*Directions*
Every line from the first record below down to the line that includes "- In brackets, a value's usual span" must be reproduced exactly; the pictures are not.
◇ ◇ ◇
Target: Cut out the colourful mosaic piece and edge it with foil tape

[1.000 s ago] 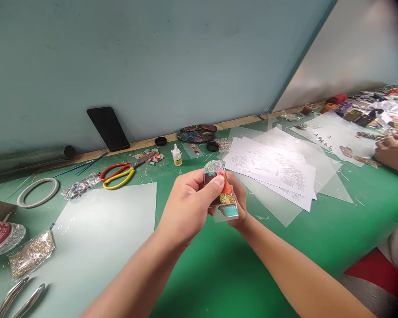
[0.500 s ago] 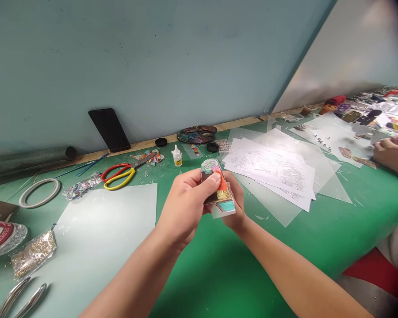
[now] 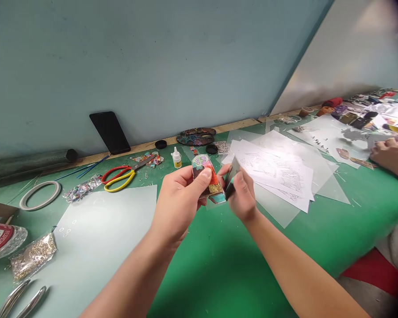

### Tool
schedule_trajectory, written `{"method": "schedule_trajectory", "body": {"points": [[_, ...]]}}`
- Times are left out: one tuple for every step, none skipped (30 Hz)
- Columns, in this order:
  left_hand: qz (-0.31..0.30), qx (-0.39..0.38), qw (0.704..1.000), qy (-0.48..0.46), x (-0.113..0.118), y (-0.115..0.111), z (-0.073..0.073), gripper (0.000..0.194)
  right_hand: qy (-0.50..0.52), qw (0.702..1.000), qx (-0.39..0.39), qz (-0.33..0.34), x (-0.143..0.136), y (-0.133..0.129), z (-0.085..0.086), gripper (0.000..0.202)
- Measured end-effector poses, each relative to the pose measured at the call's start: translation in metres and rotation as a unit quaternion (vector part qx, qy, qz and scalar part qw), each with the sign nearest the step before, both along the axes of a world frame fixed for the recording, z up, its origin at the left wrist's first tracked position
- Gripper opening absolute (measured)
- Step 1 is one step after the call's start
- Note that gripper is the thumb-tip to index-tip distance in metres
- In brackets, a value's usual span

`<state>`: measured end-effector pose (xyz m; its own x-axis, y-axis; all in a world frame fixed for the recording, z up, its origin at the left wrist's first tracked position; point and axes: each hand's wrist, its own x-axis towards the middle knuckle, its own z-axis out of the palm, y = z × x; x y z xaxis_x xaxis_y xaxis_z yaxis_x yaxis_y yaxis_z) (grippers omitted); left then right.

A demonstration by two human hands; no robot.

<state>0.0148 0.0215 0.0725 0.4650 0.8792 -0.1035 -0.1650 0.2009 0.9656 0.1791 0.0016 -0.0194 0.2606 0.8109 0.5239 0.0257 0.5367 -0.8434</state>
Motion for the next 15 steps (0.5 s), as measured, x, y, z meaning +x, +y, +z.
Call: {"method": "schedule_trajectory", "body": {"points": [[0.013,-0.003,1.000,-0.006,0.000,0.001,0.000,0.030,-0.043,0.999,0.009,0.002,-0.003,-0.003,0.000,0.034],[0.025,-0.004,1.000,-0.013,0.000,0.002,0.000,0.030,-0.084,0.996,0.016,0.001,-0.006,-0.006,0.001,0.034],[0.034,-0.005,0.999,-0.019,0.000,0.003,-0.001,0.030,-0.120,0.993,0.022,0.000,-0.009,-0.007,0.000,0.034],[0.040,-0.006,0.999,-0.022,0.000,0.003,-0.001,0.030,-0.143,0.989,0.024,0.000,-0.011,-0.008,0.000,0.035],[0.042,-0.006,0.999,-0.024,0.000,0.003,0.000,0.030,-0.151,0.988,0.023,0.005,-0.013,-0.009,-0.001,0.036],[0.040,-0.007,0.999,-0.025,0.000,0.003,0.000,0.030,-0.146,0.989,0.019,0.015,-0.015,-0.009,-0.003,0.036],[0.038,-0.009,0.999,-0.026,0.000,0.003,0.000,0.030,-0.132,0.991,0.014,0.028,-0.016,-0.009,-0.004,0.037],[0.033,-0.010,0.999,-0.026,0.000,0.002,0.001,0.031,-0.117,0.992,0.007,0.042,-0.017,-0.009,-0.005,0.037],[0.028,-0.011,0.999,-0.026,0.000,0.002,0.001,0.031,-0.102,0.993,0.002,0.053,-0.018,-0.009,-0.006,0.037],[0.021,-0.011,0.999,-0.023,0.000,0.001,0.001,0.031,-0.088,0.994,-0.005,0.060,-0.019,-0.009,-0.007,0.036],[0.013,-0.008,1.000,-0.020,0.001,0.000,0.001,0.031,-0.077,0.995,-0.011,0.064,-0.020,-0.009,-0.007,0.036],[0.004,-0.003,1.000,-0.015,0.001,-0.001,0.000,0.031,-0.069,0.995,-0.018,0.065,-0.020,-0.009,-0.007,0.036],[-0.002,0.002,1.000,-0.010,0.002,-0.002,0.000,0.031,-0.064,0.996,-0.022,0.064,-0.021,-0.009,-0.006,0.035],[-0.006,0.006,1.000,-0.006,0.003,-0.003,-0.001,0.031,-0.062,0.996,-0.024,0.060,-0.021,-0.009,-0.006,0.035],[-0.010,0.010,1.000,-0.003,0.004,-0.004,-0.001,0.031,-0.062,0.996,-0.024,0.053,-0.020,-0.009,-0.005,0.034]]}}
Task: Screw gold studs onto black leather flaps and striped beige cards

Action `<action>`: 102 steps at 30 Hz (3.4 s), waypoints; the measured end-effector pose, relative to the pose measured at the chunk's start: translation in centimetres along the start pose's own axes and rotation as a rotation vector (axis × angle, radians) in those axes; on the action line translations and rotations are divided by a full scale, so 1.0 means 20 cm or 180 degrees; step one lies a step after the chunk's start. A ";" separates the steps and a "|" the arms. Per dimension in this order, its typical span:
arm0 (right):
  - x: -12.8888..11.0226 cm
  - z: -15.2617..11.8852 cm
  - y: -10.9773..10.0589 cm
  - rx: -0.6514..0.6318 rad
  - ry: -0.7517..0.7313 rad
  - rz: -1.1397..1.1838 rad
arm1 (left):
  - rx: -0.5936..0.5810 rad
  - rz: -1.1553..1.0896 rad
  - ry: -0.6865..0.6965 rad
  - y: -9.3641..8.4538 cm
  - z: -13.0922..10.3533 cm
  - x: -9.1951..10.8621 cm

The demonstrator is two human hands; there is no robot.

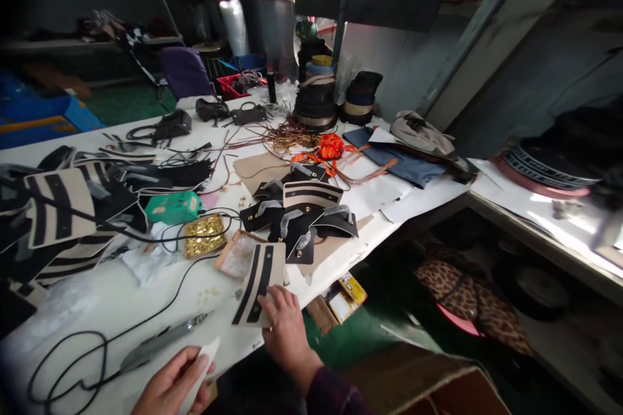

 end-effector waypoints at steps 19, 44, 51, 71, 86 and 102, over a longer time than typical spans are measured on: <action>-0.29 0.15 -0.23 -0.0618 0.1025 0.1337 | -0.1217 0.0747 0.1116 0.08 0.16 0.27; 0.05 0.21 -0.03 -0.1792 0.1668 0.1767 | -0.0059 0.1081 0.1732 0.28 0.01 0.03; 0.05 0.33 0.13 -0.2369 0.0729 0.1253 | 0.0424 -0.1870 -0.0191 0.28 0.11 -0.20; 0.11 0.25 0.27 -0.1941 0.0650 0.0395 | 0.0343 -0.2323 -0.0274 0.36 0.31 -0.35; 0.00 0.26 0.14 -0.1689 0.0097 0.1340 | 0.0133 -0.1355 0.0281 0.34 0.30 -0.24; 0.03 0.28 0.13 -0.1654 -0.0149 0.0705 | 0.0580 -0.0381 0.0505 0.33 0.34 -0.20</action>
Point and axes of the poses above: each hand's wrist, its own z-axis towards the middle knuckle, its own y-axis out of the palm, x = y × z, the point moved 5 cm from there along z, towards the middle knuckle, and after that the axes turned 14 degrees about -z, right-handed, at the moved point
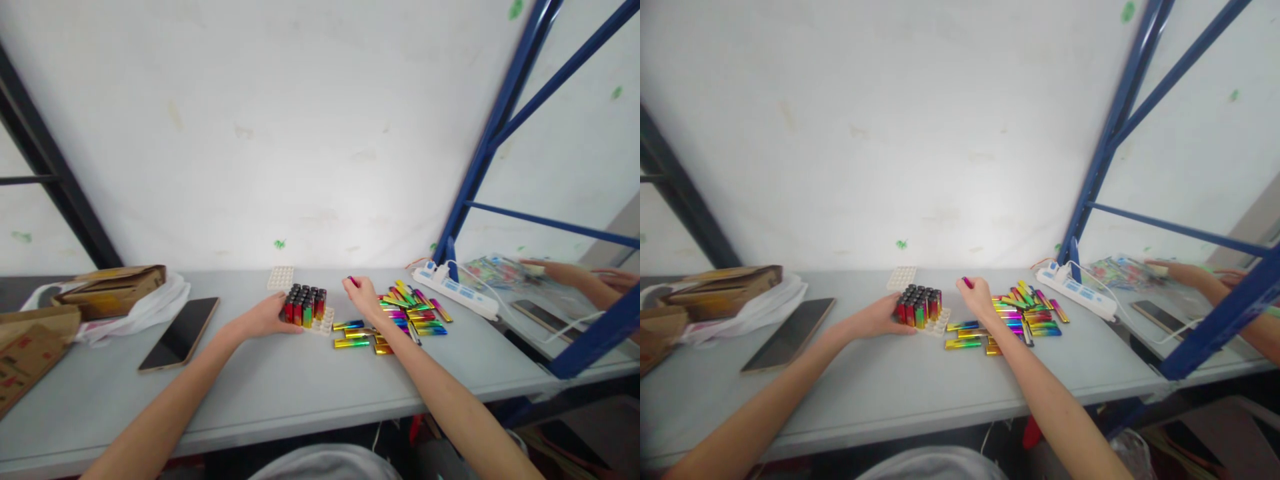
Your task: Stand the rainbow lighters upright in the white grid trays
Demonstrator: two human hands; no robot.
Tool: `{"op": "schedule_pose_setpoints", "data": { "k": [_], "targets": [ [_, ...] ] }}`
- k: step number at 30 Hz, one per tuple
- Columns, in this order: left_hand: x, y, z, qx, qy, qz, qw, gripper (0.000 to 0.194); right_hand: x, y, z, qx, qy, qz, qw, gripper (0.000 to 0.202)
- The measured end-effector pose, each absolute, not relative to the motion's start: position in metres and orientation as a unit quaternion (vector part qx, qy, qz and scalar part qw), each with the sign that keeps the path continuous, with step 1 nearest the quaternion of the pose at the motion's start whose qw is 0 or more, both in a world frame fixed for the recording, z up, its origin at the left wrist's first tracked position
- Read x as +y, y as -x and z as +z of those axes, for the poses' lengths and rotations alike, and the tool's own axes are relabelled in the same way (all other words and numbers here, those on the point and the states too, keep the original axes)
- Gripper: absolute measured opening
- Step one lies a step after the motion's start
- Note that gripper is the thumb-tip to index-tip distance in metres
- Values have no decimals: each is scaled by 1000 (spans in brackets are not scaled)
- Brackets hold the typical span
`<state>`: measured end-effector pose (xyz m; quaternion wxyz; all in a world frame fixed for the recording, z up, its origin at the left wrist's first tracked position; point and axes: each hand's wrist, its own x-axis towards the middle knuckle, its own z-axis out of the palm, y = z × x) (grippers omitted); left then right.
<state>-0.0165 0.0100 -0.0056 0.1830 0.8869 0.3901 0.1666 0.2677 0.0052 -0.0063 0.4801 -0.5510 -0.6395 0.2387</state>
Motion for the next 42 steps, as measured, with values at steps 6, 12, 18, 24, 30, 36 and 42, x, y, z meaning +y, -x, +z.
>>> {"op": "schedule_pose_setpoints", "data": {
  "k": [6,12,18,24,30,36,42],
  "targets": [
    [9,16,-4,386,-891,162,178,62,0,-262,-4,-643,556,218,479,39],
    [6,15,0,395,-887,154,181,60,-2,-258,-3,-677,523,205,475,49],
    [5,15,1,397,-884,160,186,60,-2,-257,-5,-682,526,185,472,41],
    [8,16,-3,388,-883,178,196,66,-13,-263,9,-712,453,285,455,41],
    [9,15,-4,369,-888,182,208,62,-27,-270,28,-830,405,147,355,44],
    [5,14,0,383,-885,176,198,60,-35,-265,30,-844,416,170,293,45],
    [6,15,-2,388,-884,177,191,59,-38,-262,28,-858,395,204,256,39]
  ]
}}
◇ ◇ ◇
*Finished exercise*
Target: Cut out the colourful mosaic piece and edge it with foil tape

[1.000 s ago] 
[0.500 s ago] 
[now] 

### Tool
schedule_trajectory, written `{"method": "schedule_trajectory", "body": {"points": [[_, ...]]}}`
- Times are left out: one tuple for every step, none skipped (30 Hz)
- Columns, in this order:
  left_hand: qz (-0.31..0.30), qx (-0.39..0.38), qw (0.704..1.000), qy (-0.48..0.46), x (-0.113..0.118), y (-0.115..0.111), z (-0.073..0.073), gripper (0.000..0.194)
  right_hand: qy (-0.50..0.52), qw (0.702..1.000), qx (-0.39..0.39), qz (-0.33..0.34), x (-0.143..0.136), y (-0.133..0.129), z (-0.085..0.086), gripper (0.000..0.202)
- Measured end-effector poses, each relative to the pose measured at the call's start: translation in metres and rotation as a unit quaternion (vector part qx, qy, qz and scalar part qw), each with the sign nearest the step before, both along the axes of a world frame fixed for the recording, z up, its origin at the left wrist's first tracked position
- Gripper opening absolute (measured)
- Step 1 is one step after the call's start
- Note that gripper is the thumb-tip to index-tip distance in metres
- In brackets, a value's usual span

That concludes the exercise.